# What you need to do
Only those lines in the data below from the line containing "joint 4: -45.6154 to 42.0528" through the line containing "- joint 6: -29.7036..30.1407", both included, should be restated word for word.
#### Information provided
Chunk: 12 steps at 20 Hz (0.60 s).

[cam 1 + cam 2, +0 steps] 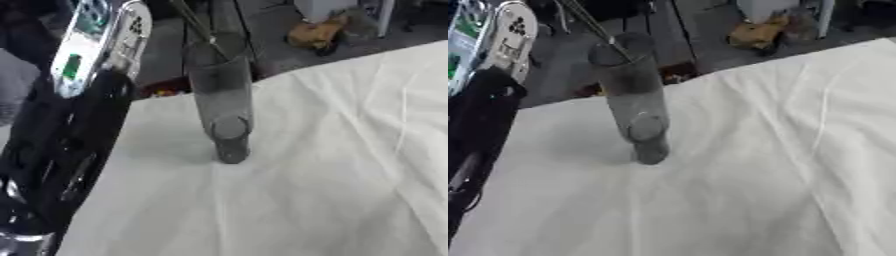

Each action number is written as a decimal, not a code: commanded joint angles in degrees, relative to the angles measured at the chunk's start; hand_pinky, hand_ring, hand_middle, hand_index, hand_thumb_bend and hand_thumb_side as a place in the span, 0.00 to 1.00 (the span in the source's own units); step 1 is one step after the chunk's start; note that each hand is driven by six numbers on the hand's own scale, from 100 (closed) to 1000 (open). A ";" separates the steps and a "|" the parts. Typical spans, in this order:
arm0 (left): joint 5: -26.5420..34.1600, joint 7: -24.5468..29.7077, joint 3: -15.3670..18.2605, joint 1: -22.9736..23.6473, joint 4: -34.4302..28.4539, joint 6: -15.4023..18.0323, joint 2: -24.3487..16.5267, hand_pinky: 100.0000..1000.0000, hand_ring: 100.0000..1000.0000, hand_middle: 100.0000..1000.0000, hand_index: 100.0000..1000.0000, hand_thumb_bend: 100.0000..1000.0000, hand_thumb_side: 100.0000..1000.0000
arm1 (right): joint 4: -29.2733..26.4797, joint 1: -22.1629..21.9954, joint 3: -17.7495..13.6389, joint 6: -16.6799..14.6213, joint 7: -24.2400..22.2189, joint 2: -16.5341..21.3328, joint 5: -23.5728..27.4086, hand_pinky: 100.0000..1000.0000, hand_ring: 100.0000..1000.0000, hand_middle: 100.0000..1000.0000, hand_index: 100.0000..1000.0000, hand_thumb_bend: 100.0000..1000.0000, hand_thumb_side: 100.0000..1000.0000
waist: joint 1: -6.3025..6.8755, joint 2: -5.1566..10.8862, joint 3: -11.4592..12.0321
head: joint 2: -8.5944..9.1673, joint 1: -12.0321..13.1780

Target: Arrange flowers into the vase.

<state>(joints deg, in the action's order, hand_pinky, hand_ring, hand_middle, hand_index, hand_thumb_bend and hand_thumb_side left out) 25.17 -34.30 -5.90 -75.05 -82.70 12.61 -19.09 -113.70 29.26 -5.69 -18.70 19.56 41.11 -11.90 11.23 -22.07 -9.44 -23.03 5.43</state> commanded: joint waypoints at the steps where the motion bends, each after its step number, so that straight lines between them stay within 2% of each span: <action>1: -0.24 0.56 0.03 -0.92 0.05 -0.07 -0.81 0.00 0.00 0.00 0.00 0.00 0.63 | -0.89 0.45 -0.85 0.08 0.19 1.29 0.10 0.82 1.00 0.77 0.78 0.00 1.00 | -0.53 1.05 -0.03 | 0.78 0.18; 12: -3.76 1.09 -0.62 -1.14 1.95 -1.24 -1.19 0.00 0.00 0.00 0.00 0.00 0.63 | -0.89 0.16 -0.95 0.26 0.02 1.12 0.15 0.82 1.00 0.77 0.78 0.00 1.00 | -0.27 0.71 -0.23 | 0.97 0.68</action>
<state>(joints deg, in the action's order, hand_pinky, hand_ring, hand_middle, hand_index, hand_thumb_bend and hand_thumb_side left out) 22.23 -33.47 -6.56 -75.04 -80.45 11.51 -19.09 -113.70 29.16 -5.99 -18.53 19.56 41.11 -11.90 11.52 -22.48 -9.63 -22.90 5.82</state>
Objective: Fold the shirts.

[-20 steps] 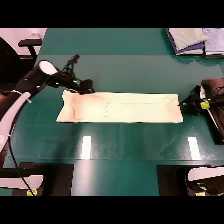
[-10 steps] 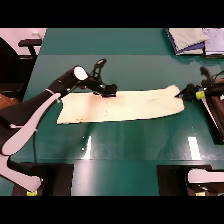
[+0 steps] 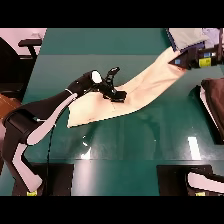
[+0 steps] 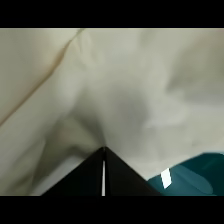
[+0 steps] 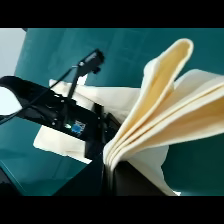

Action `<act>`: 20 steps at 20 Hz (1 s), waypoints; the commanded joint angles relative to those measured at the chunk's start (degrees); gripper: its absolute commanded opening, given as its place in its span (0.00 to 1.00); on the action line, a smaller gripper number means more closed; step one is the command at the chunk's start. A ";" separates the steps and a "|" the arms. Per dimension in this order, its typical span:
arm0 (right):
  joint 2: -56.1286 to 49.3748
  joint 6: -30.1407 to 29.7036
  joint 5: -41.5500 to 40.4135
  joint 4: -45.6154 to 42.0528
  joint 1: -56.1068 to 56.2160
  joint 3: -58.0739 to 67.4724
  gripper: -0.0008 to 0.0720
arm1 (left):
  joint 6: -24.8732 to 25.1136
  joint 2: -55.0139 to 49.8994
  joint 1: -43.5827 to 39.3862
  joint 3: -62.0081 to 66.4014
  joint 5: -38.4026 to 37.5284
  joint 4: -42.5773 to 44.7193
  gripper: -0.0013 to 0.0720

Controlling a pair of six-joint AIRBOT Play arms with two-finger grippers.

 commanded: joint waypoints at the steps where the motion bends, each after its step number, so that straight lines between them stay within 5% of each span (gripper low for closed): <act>1: 0.46 1.20 -2.14 0.87 6.25 4.55 0.03 | -0.07 -0.70 -0.31 0.42 1.09 0.04 0.05; 10: -0.22 1.57 -8.72 0.85 17.86 5.84 0.03 | -0.22 2.82 3.17 4.02 -0.63 4.66 0.05; 15: -4.94 -0.94 -13.29 8.31 27.85 5.86 0.03 | -1.38 18.34 16.74 4.13 -3.74 15.52 0.05; 20: -17.40 -6.49 -27.82 12.83 45.51 5.88 0.08 | -1.29 32.02 29.31 4.13 -6.16 18.47 0.05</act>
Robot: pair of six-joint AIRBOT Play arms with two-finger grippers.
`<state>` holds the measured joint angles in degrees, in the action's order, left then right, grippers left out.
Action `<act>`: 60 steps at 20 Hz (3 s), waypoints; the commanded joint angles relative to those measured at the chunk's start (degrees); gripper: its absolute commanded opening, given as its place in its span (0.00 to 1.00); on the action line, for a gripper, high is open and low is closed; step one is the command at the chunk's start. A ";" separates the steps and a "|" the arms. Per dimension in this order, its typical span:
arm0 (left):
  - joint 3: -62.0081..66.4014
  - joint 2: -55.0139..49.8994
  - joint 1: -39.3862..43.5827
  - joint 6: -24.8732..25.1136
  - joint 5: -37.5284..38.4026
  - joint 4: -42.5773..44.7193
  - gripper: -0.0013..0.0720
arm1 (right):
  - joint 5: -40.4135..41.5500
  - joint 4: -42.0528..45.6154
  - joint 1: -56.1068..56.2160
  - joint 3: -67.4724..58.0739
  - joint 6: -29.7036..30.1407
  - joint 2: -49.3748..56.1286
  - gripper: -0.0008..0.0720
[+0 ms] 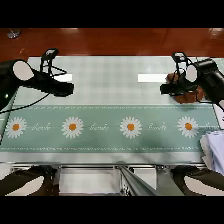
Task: Fold the shirts.
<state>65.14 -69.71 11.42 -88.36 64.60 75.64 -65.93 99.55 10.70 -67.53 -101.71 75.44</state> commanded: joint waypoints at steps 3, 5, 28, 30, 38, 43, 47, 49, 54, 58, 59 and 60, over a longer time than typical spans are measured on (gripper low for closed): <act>0.00 -0.04 0.02 0.02 -0.02 0.02 0.04 | -0.02 0.00 0.07 0.02 0.00 0.04 0.05; 0.00 -0.04 0.04 0.00 -0.02 0.00 0.04 | -0.02 0.00 0.07 0.02 0.00 0.04 0.05; 0.00 -3.78 -0.04 0.66 -29.64 1.14 0.98 | 25.81 20.39 -17.70 -6.62 -27.50 8.68 0.88; 0.00 -3.96 -0.04 0.66 -29.64 1.14 0.98 | 23.89 7.80 -24.02 -10.49 -21.90 13.16 0.88; 0.00 -5.14 0.02 0.63 -27.30 1.11 0.98 | 4.57 -5.77 -30.34 -21.35 -1.99 27.17 0.87; 0.09 -5.75 0.02 -2.14 -13.42 -1.20 0.98 | 0.15 -17.09 -29.64 -22.14 5.09 27.65 0.04; 3.39 -0.61 -3.41 -0.15 -6.54 -0.46 0.98 | 0.72 -28.26 -29.35 -27.76 8.28 20.48 0.05; 3.54 4.55 -4.79 0.04 -4.22 -0.90 0.98 | 3.06 -31.19 -28.26 -29.68 10.88 14.19 0.05; -4.79 21.27 -1.03 0.63 -1.51 -3.21 0.98 | 8.61 -31.80 -23.89 -34.27 14.25 -1.20 0.05; -13.27 33.35 0.48 -1.95 -1.53 -3.19 0.98 | 9.92 -31.50 -18.95 -37.86 17.31 -8.66 0.05; -14.51 35.45 0.42 -2.23 -1.60 -3.17 0.98 | 9.92 -31.52 -18.21 -39.71 17.64 -9.84 0.05; -15.23 36.87 0.42 -2.16 -1.88 -3.17 0.98 | 10.05 -31.54 -17.66 -41.46 17.94 -10.73 0.05</act>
<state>53.78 -39.24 11.38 -89.60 62.81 72.62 -57.06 68.42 -9.34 -105.16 -85.73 68.95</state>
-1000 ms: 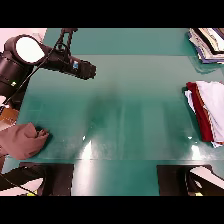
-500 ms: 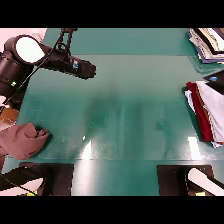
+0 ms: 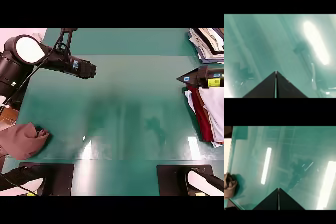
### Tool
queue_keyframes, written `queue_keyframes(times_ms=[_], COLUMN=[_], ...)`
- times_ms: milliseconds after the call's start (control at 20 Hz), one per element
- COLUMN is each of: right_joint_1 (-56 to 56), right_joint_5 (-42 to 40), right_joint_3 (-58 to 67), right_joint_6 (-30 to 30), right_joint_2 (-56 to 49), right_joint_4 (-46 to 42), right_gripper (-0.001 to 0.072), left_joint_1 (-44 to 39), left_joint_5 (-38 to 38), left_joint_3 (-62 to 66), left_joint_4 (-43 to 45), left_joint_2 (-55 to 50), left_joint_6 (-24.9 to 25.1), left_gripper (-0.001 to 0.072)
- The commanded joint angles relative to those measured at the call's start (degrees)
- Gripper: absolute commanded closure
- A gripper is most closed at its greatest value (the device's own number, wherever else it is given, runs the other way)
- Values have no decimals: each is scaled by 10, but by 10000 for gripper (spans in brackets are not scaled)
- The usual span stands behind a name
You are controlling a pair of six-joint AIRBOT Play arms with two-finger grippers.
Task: Fold the shirts.
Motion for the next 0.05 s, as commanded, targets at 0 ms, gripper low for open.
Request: queue_keyframes(times_ms=[0], right_joint_1=[9], right_joint_5=[-2], right_joint_3=[0], right_joint_6=[0], right_joint_2=[0], right_joint_4=[0], right_gripper=[697], left_joint_1=[0], left_joint_5=[0], left_joint_3=[0], left_joint_4=[0], left_joint_2=[0], left_joint_6=[0], left_gripper=[682])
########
# Exercise output
  joint 4: -45.6154 to 42.0528
  joint 1: -56.1068 to 56.2160
  joint 3: -58.0739 to 67.4724
  gripper: -0.0008 to 0.0720
arm1 (left):
  joint 6: -24.8732 to 25.1136
  joint 2: -55.0139 to 49.8994
  joint 1: -43.5827 to 39.3862
  joint 3: -62.0081 to 66.4014
  joint 5: -38.4026 to 37.5284
  joint 4: -42.5773 to 44.7193
  gripper: -0.0013 to 0.0720

Controlling a pair of six-joint AIRBOT Play arms with two-finger grippers.

 commanded: joint waypoints at the steps where the motion bends, each after its step number, so that straight lines between them stay within 5% of each span (gripper low for closed): <act>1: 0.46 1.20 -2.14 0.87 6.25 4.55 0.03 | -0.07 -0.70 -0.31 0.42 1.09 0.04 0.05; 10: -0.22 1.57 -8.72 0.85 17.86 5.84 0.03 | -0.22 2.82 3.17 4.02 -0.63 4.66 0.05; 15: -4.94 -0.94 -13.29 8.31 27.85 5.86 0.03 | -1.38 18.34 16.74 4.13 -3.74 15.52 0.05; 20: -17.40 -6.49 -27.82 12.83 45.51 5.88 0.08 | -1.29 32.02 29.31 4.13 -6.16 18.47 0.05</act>
Robot: pair of six-joint AIRBOT Play arms with two-finger grippers.
`<state>` holds the measured joint angles in degrees, in the action's order, left then right, grippers left out.
Action `<act>`: 60 steps at 20 Hz (3 s), waypoints; the commanded joint angles relative to those measured at the chunk's start (degrees); gripper: its absolute commanded opening, given as its place in its span (0.00 to 1.00); on the action line, for a gripper, high is open and low is closed; step one is the command at the chunk's start. A ";" separates the steps and a "|" the arms. Per dimension in this order, its typical span:
arm0 (left):
  - joint 3: -62.0081..66.4014
  - joint 2: -55.0139..49.8994
  - joint 1: -39.3862..43.5827
  - joint 6: -24.8732..25.1136
  - joint 5: -37.5284..38.4026
  - joint 4: -42.5773..44.7193
  - gripper: -0.0013..0.0720
arm1 (right):
  - joint 5: -40.4135..41.5500
  - joint 4: -42.0528..45.6154
  - joint 1: -56.1068..56.2160
  - joint 3: -67.4724..58.0739
  - joint 6: -29.7036..30.1407

No more is needed for this answer.